About this task =>
The line containing "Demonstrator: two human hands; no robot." marks the end; copy exactly all lines from the start of the material up to and including it.

*** Information ***

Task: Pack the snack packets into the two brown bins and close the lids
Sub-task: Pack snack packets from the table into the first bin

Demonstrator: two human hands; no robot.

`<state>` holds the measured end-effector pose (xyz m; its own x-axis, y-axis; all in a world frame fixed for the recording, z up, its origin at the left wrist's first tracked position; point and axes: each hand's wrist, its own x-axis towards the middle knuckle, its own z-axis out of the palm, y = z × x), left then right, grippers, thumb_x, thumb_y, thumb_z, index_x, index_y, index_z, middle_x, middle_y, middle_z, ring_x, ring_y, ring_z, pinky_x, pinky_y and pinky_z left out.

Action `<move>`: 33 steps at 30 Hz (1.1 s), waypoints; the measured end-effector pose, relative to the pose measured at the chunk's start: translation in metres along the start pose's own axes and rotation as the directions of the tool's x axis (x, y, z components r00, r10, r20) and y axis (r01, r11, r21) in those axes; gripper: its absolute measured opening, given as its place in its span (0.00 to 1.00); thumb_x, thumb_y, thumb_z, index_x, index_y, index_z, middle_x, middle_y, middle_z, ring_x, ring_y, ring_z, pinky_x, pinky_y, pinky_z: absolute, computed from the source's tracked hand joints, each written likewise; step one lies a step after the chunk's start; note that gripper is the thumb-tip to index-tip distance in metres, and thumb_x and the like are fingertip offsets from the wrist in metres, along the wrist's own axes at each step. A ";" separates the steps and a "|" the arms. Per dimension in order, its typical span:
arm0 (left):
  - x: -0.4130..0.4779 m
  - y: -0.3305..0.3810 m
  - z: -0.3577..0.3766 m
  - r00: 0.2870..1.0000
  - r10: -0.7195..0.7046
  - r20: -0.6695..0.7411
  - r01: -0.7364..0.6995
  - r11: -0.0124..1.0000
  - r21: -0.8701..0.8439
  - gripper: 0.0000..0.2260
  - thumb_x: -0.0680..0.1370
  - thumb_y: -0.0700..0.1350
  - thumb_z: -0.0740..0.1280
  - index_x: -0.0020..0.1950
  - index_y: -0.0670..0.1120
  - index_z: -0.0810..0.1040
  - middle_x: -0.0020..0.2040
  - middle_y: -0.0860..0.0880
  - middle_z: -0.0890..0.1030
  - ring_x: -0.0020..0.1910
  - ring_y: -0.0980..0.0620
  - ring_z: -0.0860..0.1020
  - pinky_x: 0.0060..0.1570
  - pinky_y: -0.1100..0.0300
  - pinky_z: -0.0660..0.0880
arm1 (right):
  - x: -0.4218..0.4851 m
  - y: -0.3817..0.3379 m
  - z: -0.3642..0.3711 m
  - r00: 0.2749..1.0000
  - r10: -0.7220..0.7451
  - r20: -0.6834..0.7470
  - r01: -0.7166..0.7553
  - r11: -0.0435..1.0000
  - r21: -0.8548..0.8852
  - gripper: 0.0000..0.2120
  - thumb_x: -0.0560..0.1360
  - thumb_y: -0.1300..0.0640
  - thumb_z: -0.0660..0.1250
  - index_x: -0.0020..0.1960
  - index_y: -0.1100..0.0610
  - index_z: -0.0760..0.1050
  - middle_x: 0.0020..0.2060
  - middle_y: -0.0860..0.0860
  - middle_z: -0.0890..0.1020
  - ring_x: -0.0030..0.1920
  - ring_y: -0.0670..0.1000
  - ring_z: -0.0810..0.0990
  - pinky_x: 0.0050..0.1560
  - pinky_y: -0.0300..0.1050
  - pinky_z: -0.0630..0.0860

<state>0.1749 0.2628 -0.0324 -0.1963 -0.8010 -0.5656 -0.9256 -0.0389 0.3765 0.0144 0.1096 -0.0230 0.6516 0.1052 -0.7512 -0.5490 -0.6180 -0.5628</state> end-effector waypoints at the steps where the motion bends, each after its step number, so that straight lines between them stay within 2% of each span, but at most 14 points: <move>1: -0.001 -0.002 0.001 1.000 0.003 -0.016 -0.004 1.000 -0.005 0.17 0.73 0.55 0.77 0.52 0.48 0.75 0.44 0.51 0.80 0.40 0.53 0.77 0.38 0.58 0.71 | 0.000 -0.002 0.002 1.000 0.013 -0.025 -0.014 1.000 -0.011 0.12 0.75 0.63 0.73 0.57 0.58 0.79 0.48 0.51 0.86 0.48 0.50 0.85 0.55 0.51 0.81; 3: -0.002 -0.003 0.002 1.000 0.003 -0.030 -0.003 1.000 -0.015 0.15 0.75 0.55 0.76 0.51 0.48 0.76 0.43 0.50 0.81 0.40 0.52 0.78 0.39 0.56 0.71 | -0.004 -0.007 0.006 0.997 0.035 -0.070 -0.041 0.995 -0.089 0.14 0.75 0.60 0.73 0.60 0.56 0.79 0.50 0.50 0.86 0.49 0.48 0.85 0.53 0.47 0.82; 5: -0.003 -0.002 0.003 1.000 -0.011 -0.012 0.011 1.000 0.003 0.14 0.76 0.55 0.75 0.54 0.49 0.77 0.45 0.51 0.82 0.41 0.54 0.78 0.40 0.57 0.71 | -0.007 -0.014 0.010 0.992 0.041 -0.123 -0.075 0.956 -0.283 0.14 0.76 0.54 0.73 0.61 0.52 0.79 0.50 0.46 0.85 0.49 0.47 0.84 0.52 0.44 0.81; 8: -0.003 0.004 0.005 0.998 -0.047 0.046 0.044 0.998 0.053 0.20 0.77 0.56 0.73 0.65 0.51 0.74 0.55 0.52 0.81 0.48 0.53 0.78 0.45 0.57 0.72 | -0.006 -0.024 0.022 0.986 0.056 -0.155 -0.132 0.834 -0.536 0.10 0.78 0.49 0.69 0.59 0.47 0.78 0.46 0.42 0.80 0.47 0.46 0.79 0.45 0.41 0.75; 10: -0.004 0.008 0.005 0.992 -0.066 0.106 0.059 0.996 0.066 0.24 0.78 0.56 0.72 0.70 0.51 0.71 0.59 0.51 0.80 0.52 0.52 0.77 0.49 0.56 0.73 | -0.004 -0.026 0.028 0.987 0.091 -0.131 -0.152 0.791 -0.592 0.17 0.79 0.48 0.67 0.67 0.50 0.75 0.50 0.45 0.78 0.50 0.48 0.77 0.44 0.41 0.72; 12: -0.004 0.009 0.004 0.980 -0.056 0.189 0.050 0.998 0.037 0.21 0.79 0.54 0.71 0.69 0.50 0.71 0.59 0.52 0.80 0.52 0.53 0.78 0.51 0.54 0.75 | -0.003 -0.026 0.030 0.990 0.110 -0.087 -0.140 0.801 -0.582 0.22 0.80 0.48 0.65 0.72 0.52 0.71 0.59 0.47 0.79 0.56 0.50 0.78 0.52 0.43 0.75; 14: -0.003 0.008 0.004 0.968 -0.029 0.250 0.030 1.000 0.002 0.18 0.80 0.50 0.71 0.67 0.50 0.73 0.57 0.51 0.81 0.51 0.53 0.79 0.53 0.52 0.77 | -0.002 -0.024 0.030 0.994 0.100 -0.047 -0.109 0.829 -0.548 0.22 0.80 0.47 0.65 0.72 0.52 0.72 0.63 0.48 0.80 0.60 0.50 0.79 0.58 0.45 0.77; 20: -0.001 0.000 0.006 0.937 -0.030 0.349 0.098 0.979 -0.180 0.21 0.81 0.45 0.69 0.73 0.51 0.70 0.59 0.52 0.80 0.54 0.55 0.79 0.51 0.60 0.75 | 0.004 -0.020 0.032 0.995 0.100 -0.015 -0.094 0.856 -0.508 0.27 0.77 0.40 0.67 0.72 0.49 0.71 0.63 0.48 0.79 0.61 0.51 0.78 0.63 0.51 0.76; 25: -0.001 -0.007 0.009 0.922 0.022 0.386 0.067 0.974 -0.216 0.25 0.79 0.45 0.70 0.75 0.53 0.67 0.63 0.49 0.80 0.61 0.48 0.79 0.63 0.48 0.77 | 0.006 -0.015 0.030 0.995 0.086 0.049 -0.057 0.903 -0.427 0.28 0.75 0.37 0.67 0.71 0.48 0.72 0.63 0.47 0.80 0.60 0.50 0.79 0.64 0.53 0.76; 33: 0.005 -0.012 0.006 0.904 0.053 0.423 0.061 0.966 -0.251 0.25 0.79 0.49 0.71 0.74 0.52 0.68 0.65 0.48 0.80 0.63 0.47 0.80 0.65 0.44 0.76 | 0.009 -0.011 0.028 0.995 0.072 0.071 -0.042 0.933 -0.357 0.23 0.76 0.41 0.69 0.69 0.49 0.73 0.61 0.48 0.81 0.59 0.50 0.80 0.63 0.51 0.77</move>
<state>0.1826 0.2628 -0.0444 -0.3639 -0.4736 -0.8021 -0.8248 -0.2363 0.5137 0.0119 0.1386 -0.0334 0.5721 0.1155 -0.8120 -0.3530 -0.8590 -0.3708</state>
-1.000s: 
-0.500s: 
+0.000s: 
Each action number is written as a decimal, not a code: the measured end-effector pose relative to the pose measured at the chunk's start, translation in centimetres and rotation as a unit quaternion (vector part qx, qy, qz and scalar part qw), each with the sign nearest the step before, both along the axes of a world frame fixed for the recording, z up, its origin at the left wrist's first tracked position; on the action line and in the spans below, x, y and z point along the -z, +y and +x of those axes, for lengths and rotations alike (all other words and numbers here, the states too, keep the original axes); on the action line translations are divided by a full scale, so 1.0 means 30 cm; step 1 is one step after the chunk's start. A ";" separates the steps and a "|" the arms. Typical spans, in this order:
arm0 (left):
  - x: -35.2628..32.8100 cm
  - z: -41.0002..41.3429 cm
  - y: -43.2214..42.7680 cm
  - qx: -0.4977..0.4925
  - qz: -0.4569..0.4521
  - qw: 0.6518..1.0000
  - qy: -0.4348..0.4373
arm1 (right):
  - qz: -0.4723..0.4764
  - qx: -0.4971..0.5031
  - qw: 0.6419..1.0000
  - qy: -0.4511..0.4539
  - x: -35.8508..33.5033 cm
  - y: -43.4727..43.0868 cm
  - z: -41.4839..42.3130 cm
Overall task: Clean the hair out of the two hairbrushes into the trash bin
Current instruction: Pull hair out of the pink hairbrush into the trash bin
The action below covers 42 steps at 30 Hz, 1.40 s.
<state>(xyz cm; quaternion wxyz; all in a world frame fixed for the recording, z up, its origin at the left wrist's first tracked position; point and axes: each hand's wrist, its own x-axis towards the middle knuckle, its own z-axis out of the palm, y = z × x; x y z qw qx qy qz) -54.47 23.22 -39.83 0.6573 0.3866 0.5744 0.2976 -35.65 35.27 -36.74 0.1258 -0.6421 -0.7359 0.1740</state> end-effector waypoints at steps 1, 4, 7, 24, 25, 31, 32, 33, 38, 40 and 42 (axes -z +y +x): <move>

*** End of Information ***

Solution to this exercise =>
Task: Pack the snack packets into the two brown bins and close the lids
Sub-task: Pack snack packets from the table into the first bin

Demonstrator: two human hands; no robot.

No additional output will be generated.